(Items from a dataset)

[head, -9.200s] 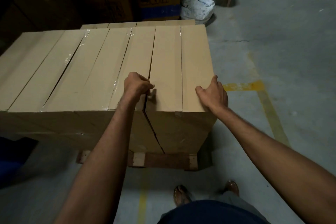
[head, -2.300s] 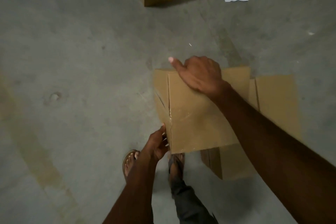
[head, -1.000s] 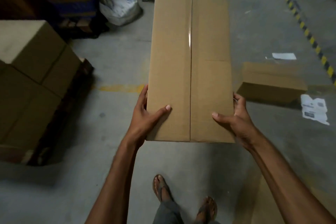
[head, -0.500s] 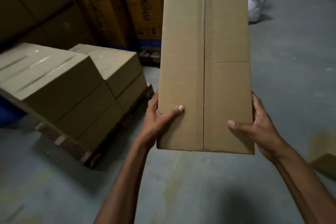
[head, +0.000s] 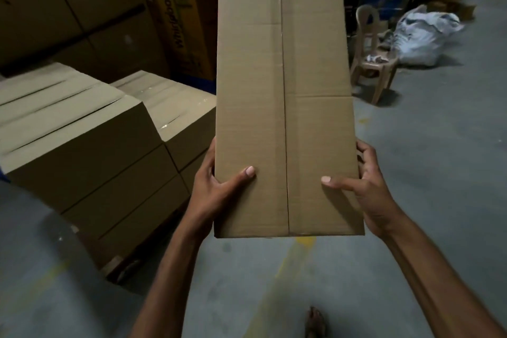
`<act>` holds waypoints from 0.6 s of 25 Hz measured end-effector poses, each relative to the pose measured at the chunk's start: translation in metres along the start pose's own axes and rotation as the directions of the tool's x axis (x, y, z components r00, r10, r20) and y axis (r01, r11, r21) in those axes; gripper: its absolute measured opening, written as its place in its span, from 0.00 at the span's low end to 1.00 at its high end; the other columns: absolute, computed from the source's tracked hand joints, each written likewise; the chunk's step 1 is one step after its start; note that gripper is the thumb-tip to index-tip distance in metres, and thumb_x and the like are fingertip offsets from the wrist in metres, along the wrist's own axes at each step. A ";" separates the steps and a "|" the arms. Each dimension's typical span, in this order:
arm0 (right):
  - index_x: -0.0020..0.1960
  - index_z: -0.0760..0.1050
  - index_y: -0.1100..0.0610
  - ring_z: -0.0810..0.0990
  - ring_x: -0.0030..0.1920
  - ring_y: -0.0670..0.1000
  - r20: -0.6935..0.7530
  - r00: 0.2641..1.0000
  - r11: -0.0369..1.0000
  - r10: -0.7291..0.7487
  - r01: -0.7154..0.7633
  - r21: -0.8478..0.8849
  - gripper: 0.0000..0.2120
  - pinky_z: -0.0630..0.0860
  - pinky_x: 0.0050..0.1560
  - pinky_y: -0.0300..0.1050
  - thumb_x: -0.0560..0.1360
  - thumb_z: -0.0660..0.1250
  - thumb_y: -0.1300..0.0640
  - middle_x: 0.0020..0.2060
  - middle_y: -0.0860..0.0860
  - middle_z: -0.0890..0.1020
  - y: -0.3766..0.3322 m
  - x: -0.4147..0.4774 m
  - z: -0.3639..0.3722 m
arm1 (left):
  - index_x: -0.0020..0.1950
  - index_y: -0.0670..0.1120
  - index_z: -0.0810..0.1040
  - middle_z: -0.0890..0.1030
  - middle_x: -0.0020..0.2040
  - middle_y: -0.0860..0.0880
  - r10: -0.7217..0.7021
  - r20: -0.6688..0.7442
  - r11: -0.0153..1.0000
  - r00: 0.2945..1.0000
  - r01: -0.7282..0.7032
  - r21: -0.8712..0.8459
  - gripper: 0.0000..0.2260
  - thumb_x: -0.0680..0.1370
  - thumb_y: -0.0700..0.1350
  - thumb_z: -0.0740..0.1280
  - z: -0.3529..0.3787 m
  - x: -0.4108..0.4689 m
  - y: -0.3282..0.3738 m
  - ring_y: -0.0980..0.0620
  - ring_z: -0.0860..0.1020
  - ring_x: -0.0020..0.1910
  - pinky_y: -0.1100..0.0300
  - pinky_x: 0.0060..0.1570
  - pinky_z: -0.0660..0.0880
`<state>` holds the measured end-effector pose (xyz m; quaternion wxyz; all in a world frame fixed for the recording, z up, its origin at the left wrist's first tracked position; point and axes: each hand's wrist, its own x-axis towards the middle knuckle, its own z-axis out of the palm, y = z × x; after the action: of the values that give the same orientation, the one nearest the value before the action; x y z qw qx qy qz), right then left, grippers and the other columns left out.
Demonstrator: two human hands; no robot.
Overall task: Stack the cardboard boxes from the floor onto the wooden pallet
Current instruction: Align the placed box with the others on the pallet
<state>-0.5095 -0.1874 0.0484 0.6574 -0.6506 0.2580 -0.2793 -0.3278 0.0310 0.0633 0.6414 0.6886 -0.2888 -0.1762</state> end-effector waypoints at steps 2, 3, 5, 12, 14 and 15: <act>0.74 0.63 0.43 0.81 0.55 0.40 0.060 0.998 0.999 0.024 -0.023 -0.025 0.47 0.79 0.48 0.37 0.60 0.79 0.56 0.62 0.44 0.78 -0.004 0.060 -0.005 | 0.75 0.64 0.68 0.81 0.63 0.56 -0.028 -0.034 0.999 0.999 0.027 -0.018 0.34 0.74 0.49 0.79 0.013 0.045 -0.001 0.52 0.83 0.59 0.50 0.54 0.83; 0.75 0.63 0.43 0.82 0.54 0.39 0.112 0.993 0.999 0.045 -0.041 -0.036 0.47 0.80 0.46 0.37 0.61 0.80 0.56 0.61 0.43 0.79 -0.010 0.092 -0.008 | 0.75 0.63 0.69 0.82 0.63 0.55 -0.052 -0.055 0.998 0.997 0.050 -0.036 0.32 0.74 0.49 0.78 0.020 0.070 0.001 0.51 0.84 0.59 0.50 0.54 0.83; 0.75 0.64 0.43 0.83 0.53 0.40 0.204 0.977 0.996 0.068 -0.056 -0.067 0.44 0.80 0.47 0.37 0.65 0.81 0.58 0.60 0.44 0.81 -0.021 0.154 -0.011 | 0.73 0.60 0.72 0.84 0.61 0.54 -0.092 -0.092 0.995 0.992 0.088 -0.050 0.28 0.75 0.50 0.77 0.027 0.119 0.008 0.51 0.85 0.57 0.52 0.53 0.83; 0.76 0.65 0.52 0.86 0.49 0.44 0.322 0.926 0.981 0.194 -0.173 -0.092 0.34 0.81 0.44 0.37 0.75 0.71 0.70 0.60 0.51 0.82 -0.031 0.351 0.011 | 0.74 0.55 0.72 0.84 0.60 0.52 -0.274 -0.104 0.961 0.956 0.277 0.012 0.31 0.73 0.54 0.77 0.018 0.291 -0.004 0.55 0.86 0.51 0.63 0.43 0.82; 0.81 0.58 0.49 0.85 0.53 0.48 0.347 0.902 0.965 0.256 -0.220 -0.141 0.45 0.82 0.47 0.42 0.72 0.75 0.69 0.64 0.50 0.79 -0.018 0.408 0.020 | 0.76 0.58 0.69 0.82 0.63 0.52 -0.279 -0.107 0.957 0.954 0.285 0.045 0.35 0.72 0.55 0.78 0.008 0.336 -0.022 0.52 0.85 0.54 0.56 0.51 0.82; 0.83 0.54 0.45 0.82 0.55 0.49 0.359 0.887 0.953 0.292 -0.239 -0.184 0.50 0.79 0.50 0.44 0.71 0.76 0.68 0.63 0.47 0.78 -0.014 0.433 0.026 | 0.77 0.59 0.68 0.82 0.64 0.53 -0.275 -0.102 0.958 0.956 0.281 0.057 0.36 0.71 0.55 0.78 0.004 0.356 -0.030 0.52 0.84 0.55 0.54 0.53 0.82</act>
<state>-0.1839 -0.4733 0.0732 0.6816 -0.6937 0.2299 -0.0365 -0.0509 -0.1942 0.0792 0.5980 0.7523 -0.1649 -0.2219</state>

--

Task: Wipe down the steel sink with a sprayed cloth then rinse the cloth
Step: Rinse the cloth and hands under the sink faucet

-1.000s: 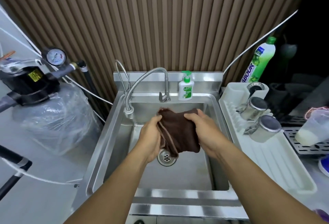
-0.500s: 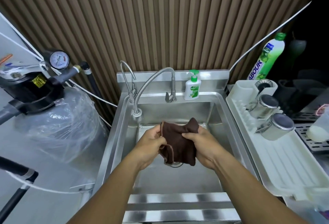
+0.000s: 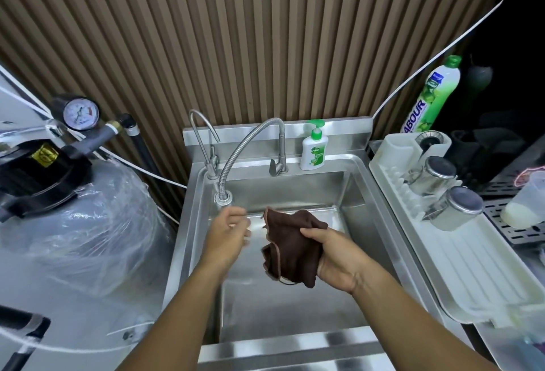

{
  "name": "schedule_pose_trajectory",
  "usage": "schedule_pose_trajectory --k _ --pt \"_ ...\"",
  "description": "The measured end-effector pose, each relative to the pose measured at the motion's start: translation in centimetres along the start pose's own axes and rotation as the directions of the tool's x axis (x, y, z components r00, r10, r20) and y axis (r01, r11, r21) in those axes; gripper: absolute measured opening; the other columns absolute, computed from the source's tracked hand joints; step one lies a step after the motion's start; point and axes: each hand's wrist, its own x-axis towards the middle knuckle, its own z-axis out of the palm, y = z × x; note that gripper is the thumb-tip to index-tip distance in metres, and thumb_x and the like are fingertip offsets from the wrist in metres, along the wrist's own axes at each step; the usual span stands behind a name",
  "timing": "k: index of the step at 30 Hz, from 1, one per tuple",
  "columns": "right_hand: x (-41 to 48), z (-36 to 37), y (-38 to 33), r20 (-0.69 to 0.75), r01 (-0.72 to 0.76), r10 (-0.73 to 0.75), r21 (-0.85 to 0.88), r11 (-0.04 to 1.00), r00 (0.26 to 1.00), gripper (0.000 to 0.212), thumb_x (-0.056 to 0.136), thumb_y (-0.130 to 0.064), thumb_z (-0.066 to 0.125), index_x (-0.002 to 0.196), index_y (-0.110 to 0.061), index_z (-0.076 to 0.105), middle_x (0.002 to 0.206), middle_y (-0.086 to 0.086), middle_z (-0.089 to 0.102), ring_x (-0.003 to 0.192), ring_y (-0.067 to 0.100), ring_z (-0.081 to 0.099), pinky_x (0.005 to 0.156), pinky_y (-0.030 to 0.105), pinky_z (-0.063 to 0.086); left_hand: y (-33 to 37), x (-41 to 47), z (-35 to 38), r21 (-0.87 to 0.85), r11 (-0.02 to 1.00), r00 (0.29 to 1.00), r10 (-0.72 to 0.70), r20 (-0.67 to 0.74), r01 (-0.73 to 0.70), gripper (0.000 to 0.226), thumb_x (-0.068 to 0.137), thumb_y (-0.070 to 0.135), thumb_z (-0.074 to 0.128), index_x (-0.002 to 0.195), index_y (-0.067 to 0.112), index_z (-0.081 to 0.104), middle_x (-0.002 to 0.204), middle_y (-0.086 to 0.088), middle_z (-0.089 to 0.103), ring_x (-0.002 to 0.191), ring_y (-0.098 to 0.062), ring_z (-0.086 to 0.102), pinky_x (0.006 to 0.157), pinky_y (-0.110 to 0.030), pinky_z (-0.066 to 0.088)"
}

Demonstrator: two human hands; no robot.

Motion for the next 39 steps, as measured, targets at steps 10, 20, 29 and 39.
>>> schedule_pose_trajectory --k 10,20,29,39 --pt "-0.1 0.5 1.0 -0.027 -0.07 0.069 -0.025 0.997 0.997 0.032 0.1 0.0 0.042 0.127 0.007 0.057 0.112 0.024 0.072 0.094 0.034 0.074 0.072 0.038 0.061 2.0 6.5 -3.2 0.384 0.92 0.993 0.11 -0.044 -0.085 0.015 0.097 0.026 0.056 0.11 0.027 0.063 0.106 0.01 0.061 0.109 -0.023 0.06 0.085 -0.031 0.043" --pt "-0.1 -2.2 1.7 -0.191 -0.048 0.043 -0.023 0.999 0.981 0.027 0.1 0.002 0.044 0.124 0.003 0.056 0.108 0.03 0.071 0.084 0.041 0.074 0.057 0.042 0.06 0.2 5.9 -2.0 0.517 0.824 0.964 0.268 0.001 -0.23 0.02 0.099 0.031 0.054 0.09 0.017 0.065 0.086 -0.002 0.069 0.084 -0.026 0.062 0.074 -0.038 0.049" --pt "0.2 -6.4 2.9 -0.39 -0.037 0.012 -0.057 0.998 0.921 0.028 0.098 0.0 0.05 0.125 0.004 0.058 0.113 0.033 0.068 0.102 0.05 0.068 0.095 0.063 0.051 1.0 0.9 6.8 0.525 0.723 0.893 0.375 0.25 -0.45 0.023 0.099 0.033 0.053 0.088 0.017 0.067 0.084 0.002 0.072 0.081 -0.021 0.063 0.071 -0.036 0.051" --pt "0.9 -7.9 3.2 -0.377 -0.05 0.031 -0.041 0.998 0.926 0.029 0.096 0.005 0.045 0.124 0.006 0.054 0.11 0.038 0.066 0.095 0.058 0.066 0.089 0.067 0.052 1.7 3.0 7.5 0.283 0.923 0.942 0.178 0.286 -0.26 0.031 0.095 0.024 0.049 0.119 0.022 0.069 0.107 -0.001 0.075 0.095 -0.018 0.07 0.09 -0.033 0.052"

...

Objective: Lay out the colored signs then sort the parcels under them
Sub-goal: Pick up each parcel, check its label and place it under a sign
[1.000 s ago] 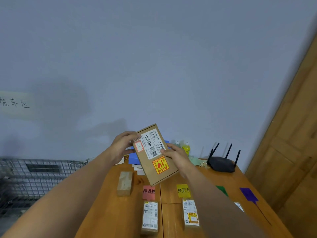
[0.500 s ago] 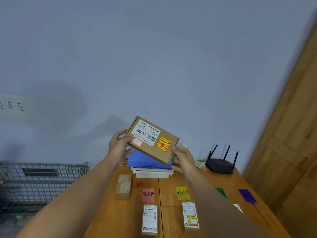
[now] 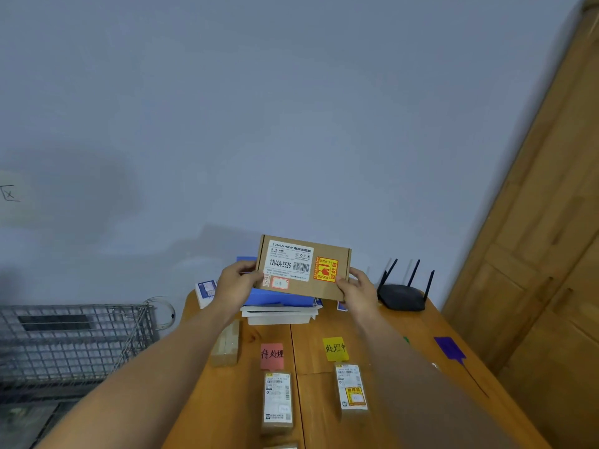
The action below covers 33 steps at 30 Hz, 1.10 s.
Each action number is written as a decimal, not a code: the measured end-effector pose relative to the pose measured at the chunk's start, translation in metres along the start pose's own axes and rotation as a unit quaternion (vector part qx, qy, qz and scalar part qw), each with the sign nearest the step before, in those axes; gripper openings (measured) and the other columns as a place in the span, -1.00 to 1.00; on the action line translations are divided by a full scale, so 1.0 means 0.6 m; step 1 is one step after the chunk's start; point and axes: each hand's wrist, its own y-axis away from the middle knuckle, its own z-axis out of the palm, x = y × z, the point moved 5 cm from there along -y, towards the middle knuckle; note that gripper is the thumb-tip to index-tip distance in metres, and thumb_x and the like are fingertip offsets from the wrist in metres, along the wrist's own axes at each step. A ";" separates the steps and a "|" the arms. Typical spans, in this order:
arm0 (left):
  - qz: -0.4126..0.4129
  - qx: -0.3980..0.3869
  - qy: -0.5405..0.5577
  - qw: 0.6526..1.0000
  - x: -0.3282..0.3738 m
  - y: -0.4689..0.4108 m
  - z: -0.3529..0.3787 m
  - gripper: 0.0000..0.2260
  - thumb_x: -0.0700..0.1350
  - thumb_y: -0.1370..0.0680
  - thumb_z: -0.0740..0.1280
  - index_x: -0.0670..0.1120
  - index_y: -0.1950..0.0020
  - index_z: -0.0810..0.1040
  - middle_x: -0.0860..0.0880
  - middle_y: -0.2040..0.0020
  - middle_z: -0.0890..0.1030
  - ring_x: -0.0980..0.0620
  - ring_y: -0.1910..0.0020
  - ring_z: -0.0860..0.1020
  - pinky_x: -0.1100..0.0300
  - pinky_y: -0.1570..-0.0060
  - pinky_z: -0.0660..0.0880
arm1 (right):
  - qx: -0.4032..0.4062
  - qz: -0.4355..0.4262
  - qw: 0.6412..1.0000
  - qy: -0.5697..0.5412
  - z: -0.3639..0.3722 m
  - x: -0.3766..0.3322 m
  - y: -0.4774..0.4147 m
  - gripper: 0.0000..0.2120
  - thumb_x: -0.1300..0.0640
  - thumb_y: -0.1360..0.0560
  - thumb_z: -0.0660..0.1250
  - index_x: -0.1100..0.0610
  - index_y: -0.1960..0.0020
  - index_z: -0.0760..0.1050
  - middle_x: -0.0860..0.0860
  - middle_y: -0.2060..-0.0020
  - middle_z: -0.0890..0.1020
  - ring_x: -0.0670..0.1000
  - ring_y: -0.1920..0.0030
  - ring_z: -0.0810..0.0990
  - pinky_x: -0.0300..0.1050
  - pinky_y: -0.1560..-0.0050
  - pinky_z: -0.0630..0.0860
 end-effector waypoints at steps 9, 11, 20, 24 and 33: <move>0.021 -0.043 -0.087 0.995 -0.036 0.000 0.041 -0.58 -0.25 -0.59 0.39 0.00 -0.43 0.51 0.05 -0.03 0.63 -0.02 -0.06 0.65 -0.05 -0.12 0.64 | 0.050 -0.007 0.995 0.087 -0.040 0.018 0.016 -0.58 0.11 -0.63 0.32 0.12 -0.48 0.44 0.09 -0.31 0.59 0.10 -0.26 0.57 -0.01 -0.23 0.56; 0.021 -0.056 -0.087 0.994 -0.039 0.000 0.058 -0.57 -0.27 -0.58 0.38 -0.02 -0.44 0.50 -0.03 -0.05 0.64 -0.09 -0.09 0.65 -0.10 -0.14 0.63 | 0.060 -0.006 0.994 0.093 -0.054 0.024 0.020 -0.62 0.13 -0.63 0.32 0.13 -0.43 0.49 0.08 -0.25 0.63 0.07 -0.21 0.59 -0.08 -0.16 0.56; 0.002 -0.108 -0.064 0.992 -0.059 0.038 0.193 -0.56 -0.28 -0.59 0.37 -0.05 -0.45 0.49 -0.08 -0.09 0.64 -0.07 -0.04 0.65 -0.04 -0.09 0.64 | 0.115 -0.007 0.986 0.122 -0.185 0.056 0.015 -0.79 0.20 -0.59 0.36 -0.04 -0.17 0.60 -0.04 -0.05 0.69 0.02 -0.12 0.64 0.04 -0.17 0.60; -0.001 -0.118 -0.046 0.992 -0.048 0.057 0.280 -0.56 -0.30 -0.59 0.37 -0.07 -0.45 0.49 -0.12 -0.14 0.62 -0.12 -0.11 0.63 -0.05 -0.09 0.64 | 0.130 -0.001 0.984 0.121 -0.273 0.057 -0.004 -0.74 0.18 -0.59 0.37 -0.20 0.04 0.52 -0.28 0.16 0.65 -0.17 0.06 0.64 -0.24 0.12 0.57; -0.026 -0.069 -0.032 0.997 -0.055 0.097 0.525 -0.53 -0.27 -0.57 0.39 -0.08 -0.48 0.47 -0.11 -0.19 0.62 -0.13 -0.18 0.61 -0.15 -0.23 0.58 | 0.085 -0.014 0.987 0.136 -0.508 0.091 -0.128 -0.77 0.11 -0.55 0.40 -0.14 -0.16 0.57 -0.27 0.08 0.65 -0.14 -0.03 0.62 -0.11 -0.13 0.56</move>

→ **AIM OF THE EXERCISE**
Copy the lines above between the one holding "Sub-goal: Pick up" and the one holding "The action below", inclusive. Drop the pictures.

→ **RESULT**
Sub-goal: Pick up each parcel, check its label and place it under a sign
[1.000 s ago] 
[0.500 s ago] 
[now] 
The action below covers 33 steps at 30 Hz, 1.10 s.

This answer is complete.